§ ACTIVITY: From the entries below, gather each line containing the word "motion".

[[ INPUT RECORDS open ]]

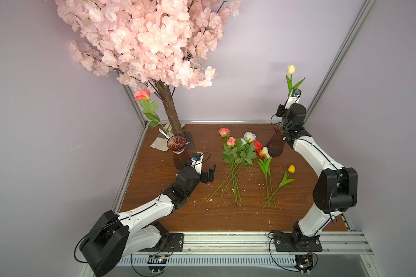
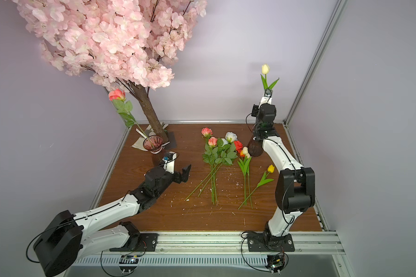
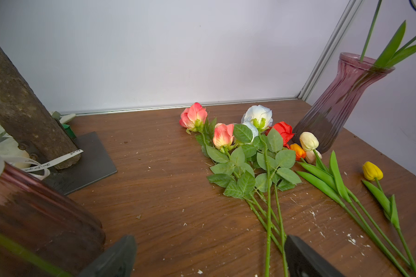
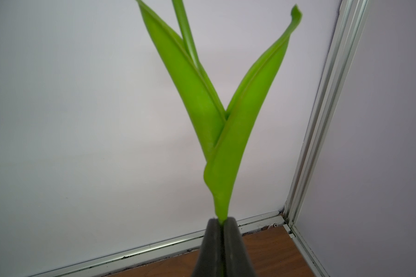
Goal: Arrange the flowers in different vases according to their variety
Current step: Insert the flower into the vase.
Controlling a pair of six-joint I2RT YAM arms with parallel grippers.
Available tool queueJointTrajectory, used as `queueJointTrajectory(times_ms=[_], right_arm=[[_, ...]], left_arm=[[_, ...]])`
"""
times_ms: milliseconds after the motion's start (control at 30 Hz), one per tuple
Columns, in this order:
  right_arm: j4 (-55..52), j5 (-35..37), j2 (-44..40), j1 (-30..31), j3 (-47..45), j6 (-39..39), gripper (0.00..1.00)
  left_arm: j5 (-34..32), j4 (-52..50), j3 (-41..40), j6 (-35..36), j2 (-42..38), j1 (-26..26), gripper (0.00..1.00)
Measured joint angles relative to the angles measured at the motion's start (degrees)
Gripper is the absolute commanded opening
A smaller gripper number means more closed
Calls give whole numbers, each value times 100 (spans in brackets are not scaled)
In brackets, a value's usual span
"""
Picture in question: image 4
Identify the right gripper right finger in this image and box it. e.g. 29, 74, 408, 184
223, 217, 257, 277

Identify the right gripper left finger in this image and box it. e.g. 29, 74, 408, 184
191, 219, 224, 277

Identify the white tulip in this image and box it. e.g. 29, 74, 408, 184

[[ INPUT RECORDS closed ]]

§ ANSWER BOX:
times_ms: milliseconds after the motion's start (control at 30 Hz), one per tuple
Measured joint angles relative to the angles measured at the motion's start (degrees)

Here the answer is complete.